For exclusive friendships
If friendships and communities didn't exclude people, would they even exist?
During Winston’ s interrogation in George Orwell’s Nineteen Eighty-Four, O’Brien informs his prisoner that:
‘Already we are breaking down the habits of thought which have survived from before the Revolution. We have cut the links between child and parent, and between man and man, and between man and woman. No one dares trust a wife or a child or a friend any longer. But in the future there will be no wives, and no friends. Children will become an annual formality, like the renewal of a ration card. We shall abolish the orgasm. Our neurologists are at work upon it now….’ (1)
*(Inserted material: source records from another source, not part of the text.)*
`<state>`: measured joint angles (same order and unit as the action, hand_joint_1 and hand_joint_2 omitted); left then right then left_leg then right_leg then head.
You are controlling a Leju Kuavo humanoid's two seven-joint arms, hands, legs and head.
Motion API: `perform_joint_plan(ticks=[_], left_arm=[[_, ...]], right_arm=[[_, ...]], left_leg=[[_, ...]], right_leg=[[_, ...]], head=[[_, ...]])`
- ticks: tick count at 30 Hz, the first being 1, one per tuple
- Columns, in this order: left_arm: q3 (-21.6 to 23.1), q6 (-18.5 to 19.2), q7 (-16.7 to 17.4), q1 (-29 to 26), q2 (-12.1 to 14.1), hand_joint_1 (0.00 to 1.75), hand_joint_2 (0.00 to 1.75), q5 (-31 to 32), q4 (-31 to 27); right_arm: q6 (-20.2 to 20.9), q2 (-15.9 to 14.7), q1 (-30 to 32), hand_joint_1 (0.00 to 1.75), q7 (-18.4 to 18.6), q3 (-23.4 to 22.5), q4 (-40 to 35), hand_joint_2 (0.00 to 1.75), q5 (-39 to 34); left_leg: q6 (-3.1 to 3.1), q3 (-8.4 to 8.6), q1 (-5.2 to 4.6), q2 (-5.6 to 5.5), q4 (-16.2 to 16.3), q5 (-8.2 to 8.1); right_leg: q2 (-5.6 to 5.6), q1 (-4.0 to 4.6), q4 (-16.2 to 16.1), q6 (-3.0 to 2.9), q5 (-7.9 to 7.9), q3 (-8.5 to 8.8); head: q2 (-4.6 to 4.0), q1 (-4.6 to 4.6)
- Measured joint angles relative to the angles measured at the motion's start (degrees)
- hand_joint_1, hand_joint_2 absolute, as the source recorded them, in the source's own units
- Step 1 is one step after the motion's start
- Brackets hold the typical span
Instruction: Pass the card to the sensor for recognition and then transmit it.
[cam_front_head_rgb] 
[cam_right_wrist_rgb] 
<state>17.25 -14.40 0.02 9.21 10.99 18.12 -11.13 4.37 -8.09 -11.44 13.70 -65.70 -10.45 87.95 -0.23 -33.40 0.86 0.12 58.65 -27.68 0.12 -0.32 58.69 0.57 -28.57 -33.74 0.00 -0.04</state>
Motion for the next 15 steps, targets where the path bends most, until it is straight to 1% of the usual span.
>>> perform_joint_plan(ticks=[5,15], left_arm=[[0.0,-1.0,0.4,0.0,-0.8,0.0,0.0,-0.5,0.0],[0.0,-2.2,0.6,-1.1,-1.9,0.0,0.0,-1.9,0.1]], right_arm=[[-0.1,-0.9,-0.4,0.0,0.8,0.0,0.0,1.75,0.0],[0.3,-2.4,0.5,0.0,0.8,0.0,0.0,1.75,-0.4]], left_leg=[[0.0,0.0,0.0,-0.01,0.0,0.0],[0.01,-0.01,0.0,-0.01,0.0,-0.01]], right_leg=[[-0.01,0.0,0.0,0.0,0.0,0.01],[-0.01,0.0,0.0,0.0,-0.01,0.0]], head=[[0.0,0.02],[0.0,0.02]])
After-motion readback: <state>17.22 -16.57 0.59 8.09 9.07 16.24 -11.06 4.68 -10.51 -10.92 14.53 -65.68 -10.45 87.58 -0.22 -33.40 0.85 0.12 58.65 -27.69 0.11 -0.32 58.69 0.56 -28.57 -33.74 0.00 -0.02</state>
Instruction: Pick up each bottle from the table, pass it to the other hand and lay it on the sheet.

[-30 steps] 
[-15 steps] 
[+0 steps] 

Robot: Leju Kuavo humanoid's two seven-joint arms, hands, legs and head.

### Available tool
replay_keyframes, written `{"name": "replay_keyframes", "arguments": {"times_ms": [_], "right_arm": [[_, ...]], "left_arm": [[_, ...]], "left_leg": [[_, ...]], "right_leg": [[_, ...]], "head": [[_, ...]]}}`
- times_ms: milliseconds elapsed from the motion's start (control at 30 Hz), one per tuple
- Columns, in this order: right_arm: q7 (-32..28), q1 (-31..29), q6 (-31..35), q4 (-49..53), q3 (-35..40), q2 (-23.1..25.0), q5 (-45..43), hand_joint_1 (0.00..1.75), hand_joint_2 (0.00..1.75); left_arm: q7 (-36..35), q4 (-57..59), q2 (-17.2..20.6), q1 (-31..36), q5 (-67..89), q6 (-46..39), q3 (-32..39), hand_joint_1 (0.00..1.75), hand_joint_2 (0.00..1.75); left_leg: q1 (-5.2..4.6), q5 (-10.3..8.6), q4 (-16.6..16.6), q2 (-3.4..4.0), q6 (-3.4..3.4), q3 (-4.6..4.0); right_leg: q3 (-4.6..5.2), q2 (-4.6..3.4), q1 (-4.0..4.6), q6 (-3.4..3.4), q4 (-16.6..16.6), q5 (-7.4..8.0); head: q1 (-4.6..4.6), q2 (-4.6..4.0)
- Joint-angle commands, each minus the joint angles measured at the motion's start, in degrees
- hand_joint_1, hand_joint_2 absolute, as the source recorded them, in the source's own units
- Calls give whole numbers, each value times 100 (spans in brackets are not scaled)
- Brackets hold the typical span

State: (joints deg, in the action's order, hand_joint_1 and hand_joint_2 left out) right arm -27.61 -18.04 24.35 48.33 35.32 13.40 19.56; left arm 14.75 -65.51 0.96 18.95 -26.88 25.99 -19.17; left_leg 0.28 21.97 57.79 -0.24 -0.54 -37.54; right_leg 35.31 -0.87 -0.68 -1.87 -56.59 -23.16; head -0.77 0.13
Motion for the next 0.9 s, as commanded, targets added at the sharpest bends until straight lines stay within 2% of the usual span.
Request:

Thus the Party will abolish friendship. But as with the Welsh, it is not altogether clear what friends are for.
The question is made even harder to answer by the difficulties of identifying our real friends and distinguishing them from the friendly acquaintances or phoney mates we encounter through work, briefly shared projects, or networking. Compulsory first-name calling is the order of the day (‘Good morning, Karen speaking, how may I help you?’), and fake intimacy is easy to achieve.
These days it is often necessary to know somebody pretty well before you discover their second name, and even then it would be curiously anachronistic to use it. The art of networking, too, is largely that of cultivating an apparently intense – but in fact, transient – interest in the people we are introduced to. Its real purpose is to cultivate people because they can introduce us to other people who can introduce us to…by which time the early ‘friends’ found by this method will have been either forgotten or unceremoniously dumped.
Could it be, however, that friends are not for anything at all? Aristotle made a distinction between friendships based in utility and those based in virtue. Some friendships are driven by a common purpose, such as a shared business venture, and may disappear when the goal is achieved. But the deepest kind of friendship is not founded in accidentally shared purposes whose achievement or abandonment would bring an end to the friendship. It is founded in a shared conception of the good life and a sense of the moral probity of the friend.
Though friendship has a rational foundation, it lacks a purpose external to itself. In that sense, it is not for anything. The friend is valued for the person he or she is, not because that person can bring you something you want, and not because the friends share a common goal.
However, some people find such friendships to be problematic, rather in the way that community allegiances may be. In fact, both friendships and community allegiances, though very different, may be seen as an obstacle to fair and impartial dealings with others. Friendship is a free association between consenting individuals, and excludes outsiders for no obviously good reason.
Orwell’s Ingsoc Party, exemplified by O’Brien, wishes to abolish friendship and even the orgasm precisely because these involve associations that threaten the Party’s control. Community allegiances would also threaten the Party, just as they can threaten liberal conceptions of fairness, justice and non-discrimination. At their worst, community values lead to tribalism, and this is a major obstacle to justice and mutual understanding between different groups.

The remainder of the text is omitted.